Revenons à la décision rendue dimanche par la Haute Cour : la longue attente du verdict, près de 18 mois après le dépôt de la requête, « semble sans précédent », a déclaré Tania Hary, directrice de Gisha, dans une interview accordée à Haaretz. La requête d’avril 2024 a été présentée comme urgente lors de son dépôt, et Tania Hary pose la question suivante : « Y a-t-il un cas qui mérite davantage le qualificatif d’« urgent » que [la question de savoir] si les gens ont suffisamment à manger ? »
Mais la cour que les libéraux israéliens traditionnels aiment et soutiennent massivement ces dernières années a largement échoué à protéger les droits humains des Palestiniens. La cour que la droite israélienne adore détester a statué en avril dernier qu’Israël n’occupe ni ne contrôle Gaza, et n’est pas tenu d’apporter une aide humanitaire aux civils qui s’y trouvent, mais seulement de la laisser entrer, en vertu du droit de la guerre.
Il est à noter que bon nombre des excuses avancées par Israël pour justifier la famine dans la bande de Gaza se concentrent sur le sort malheureux de l’aide une fois qu’elle entre dans la bande. La Cour n’a même pas tenu d’audience sur une autre requête urgente visant à mettre fin à la famine à Gaza, déposée en mai ; les requérants ont demandé à la retirer en signe de protestation.
Après la fusillade meurtrière perpétrée lundi par des Palestiniens, qui a fait au moins six morts dans un bus à Jérusalem, et après la mort de quatre soldats supplémentaires de l’armée israélienne à Gaza, il sera trop facile pour beaucoup de minimiser l’importance des droits fondamentaux des prisonniers, dont certains ont participé à des attentats terroristes (tandis que d’autres n’ont jamais été condamnés et que certains n’ont même jamais été inculpés).
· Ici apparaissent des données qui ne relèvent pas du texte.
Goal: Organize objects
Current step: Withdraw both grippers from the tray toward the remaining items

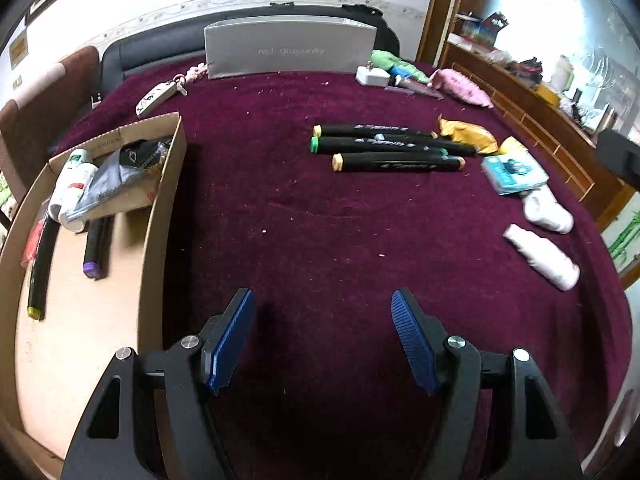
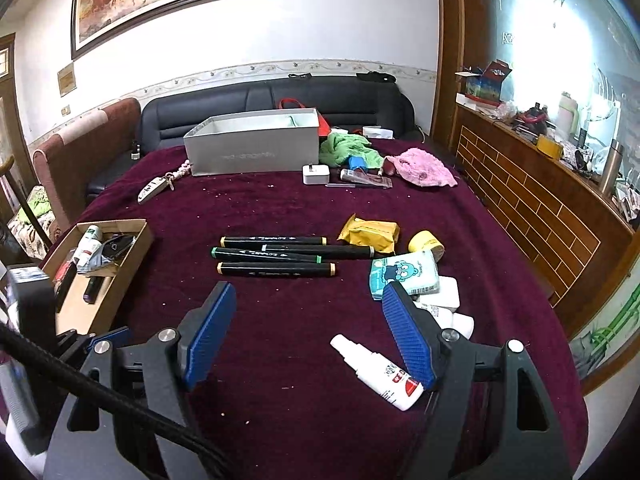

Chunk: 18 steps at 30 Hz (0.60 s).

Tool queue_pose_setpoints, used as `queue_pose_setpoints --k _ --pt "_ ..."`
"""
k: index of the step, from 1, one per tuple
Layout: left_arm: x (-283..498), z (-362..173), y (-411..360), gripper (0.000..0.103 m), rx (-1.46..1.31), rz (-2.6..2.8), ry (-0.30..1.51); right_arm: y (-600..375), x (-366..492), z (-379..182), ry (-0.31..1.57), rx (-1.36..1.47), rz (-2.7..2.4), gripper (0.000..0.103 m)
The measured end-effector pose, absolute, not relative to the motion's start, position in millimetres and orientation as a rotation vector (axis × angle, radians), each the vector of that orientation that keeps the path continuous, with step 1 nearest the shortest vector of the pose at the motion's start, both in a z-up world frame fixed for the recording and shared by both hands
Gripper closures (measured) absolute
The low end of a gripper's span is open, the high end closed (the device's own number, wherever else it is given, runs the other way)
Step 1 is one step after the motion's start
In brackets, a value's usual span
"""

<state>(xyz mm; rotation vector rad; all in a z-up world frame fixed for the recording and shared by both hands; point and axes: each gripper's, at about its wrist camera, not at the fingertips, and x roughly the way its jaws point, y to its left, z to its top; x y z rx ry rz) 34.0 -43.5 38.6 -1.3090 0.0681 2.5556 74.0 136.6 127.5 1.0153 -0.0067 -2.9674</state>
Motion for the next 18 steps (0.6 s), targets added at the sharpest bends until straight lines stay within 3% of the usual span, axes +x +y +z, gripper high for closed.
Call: queue_pose_setpoints --k 8,12,15,18 --pt "33 24 -25 0.029 -1.338 2.547 0.160 137 67 121 0.003 1.053 -2.958 0.026" --pt "34 21 -18 0.013 -1.326 2.535 0.209 142 62 119 -0.015 1.076 -2.917 0.026" --pt "32 19 -15 0.001 -1.334 2.500 0.222 169 55 117 -0.176 1.108 -2.809 0.026" --pt "31 19 -12 0.002 -1.334 2.473 0.253 218 47 111 -0.357 1.154 -2.748 0.026"
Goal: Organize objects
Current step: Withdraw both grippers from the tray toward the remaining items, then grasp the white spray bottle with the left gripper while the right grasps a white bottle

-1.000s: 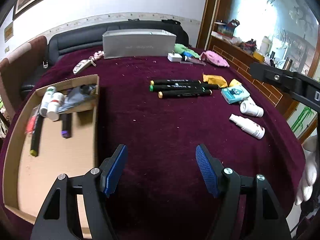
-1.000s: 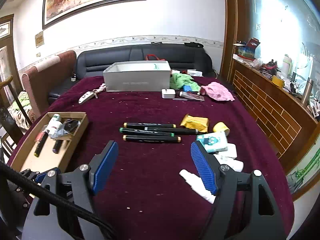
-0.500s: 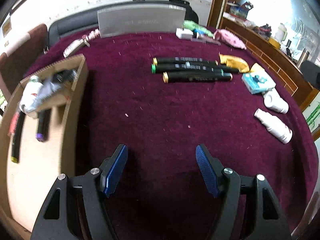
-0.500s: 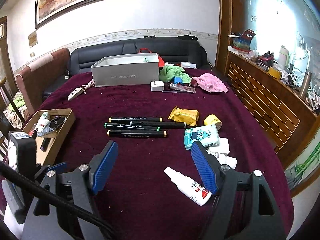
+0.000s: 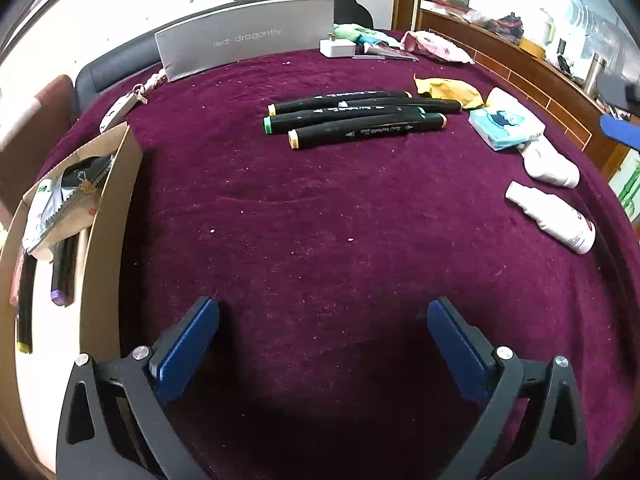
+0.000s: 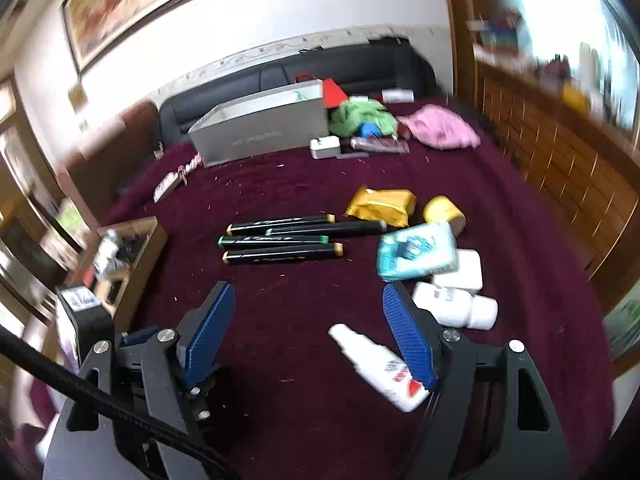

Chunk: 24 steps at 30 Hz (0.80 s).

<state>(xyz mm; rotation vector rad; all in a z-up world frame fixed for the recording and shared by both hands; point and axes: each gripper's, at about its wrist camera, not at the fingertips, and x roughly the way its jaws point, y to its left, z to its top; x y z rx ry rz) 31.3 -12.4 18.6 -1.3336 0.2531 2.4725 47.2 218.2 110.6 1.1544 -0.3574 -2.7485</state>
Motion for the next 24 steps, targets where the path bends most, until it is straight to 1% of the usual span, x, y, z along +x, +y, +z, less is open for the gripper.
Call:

Mais les Israéliens qui nient la famine à Gaza auront beaucoup plus de mal à se décharger de leur responsabilité dans la famine, les mauvais traitements, la torture et la mort des Palestiniens dans les prisons israéliennes, sur un territoire souverain, où il n’y a pas de complot du Hamas, de l’ONU ou des médias internationaux à blâmer.